Search code examples
python-2.7subprocessstanford-nlpipython-parallel

subprocess.Popen works outside but not inside ipyparallel?


I'm trying to parallelize some code from here using ipyparallel. In short, I can make functions that work fine outside of apply_sync(), but I can't seem to get them to work inside it (I swear I had this working earlier, but I can't find a version of the code that isn't broken). A simple example:

def test3(fname = '7_1197_.txt'):
    import subprocess
    command = 'touch data/sentiment/' + fname + '.test'
    child = subprocess.Popen(command, shell=True, stdout=subprocess.PIPE)
    while True:
        out = child.stdout.read(1)
        if out == '' and child.poll() != None:
            return 
test3() #this works, creates a file with the .test extention
results = view.map_sync(test3, speeches) #this doesn't work. No files created.

Here's a short version of the function I'm actually going to use. It works fine on its own. In apply_sync() it spins up java processes according to htop, but it doesn't seem to get anything back from those processes.

def test2(fname = '7_1197_.txt'):
    import subprocess

    settings = ' -mx5g edu.stanford.nlp.sentiment.SentimentPipeline'
    inputFile = ' -file data/sentiment/' + fname
    command = 'java ' + settings + inputFile
    child = subprocess.Popen(command, shell=True, stdout=subprocess.PIPE)
    results = []
    while True:
        out = child.stdout.read(1)
        if out == '' and child.poll() != None:
            return ''.join(results)
        if out != '':
            results.extend(out)
test2() #Works fine, produces output
results = view.map_sync(test2, speeches) #Doesn't work: the results are empty strings.

I tried a version where I return the command variable. The commands sent to Popen are fine, and they work when pasted manually in the command line. I thought maybe it was just an issue with piping, but changing the command to redirect the output to files with ' > '+fname+'.out' doesn't work inside the apply_sync() call either (no output files are produced).

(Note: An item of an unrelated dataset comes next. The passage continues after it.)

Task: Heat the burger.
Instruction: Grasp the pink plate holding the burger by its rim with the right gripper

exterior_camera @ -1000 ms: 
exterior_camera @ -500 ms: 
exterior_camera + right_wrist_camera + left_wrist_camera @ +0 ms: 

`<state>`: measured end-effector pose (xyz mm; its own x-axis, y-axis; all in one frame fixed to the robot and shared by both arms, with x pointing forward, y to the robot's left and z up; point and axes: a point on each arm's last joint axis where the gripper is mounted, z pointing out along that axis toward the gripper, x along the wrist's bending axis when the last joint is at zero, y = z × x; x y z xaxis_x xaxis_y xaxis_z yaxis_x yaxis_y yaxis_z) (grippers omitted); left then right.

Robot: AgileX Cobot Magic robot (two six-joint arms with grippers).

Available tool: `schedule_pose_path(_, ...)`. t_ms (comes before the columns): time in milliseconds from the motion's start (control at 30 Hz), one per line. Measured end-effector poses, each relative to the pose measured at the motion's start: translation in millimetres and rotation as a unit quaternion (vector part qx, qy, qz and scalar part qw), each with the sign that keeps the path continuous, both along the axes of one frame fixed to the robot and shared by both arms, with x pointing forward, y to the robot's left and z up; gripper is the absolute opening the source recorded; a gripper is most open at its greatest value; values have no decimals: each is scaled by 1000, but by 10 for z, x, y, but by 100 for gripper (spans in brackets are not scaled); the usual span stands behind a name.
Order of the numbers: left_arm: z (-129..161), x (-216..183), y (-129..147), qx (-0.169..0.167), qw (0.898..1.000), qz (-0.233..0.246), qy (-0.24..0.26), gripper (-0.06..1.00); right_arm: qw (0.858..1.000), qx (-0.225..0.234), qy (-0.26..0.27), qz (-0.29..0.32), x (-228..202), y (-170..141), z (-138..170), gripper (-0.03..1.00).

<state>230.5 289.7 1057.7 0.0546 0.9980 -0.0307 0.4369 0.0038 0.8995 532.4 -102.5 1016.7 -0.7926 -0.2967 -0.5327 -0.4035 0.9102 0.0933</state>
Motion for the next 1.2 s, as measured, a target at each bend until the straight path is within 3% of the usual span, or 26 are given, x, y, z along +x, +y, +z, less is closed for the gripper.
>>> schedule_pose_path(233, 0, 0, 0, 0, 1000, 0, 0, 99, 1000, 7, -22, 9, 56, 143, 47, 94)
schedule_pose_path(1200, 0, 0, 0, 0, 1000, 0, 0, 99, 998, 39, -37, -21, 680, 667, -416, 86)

How should I be doing this so I get the stdout from the system calls back?


Solution

  • I see two potential gotchas. One for the blocking, one for the missing files. For the missing files, you should make sure that your engines and your local session are in the same working directory, or make sure to use absolute paths. A quick way to synchronize paths locally and remotely:

    client[:].apply_sync(os.chdir, os.getcwd())
    

    That says: get the local cwd, then call os.chdir everywhere, so that we all share the same working directory. A quick shortcut for this if you are in an IPython session is:

    %px cd {os.getcwd()}
    

    As for the blocking, my first thought is: are you perhaps using Python 3 when running in parallel? If so, child.stdout.read returns bytes not text. In Python 2, str is bytes, so out == '' will work, but in Python 3, the condition out == '' will never be true because b'' != u'', and your function will never return.

    Some more useful bits of info:

    1. stdout.read(N) will read up to that number of bytes, and truncate if the output is complete. This is useful because read(1) will loop many times, even if the output is all waiting to be read.
    2. stdout.read() will only return an empty bytestring if output is finished, so you only need to check that, not child.poll() before returning. (this is true as long as you haven't set NOWAIT on the FD, which is some advanced usage).
    3. if you want to see partial output before the function returns, you can redisplay output on sys.stdout, and see the partial outputs in IPython without waiting for the final result.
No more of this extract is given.